Wednesday Wines – Episode 35
Episode 35 – 25th November 2020
Four Chardonnays from Decorum Vintners
I tasted a range of terrific wines from Decorum Vintners the other day in order to prepare for the momentous day when this company takes a massive step into the future by launching its own retail website. Granted Rupert and Mark have been supplying elite private clients and the trade at large for over 21 years, and I am pleased to say that I have been a customer since day one, but this logical step has been a long time coming and so here are the first four, of what I expect to be many recommendations from this exemplary wine merchant.
Please do feel free to contact Rupert Monier Williams, Managing Director, Decorum Vintners (e) firstname.lastname@example.org (w) www.decvin.com directly if you would like to load up with any of these wines ahead of the website launch.
Just for a bit of a laugh, I thought I would add some scores for fruit, minerality, acidity and palate weight with 1 being the lowest end of the spectrum and 10 being the highest. I have never employed this gimmick before but it might illustrate the overriding theme linking this quartet of stunning Chardies.

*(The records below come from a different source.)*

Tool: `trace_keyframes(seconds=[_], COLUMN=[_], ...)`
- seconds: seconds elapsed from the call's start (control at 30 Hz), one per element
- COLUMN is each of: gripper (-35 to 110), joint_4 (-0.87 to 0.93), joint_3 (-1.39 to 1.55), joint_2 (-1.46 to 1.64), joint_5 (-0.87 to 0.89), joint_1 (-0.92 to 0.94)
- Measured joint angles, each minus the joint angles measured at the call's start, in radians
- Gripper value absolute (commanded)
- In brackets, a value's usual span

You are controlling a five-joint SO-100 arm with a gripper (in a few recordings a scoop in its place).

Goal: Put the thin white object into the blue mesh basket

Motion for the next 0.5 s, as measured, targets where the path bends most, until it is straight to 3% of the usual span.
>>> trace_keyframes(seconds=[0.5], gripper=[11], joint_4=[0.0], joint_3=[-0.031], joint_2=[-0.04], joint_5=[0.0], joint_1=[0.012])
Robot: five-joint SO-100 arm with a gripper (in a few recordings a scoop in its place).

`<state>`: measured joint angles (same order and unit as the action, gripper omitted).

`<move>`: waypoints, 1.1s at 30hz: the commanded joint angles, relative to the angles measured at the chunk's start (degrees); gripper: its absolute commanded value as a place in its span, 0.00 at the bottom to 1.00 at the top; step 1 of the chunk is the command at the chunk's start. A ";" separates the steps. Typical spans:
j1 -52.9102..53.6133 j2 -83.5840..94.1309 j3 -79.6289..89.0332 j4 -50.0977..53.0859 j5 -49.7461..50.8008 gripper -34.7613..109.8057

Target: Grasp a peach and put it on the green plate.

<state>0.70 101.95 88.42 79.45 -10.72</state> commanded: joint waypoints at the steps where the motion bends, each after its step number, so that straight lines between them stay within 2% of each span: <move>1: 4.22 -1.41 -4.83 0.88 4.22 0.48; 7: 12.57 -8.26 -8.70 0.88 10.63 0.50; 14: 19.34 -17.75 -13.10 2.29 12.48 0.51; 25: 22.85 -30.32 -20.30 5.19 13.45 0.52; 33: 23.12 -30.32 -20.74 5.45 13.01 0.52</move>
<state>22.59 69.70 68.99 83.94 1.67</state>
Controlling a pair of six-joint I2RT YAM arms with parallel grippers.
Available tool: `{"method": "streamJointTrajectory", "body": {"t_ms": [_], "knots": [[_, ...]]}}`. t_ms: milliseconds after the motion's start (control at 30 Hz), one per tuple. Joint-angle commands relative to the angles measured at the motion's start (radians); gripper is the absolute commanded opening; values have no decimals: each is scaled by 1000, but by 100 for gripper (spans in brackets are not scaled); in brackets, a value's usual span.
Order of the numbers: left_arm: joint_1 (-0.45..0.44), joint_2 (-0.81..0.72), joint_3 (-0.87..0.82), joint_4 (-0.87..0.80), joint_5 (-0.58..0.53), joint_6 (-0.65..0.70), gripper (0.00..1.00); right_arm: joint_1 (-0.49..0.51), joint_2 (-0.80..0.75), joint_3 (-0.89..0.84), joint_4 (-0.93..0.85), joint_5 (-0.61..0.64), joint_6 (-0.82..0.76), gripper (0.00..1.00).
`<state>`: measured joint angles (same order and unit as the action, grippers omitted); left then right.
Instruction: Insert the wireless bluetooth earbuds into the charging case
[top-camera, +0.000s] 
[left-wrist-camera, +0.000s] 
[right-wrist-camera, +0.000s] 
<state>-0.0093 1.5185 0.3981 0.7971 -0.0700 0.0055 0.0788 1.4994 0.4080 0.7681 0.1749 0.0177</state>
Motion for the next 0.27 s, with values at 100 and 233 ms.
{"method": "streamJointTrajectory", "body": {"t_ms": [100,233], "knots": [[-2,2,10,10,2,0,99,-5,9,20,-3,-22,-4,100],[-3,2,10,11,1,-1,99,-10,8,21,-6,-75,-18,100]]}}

2019 Langhe Chardonnay, Tenuta Rocca, Piemonte, Italy £12.50
Fruit 4; Minerality 5; Acidity 5; Palate Weight 3
There is pristine freshness and purity here with skinny, water-white, ravishingly nervy fruit underpinned by mountain stream freshness and stony minerality. The fruit has faint pineapple chunk freshness and this glorious package of attributes make this edgy wine and incredible and, perhaps, unexpected given its origins, aperitif white. 17/20 (Drink now – 2021)
2018 Petit Chablis, Thierry Laffay, Burgundy, France £18.50
Fruit 5; Minerality 8; Acidity 7; Palate Weight 4
Goodness me this is as authentic and mineral-drenched as any Chablis I have tasted in a long while. I have long been a Laffay fan but I haven’t seen a wine as dramatic as this before. Super-dry, lean and raspy, this if the definition of a classic Chablis and it is a rare example which manages to kick so successfully against the irrepressible spectre of climate change. Warmer growing seasons appear to be transforming the famous wines from this region into more luscious Chardonnays than they have ever been and ‘luscious’ is not a descriptor I like using when describing the wines from this hallowed region. The finish on this thrilling PC is sensational, packed with high tensile fruit and I cannot recommend it enough, not least because the value afforded here is astounding. 17.5+/20 (Drink now – 2023)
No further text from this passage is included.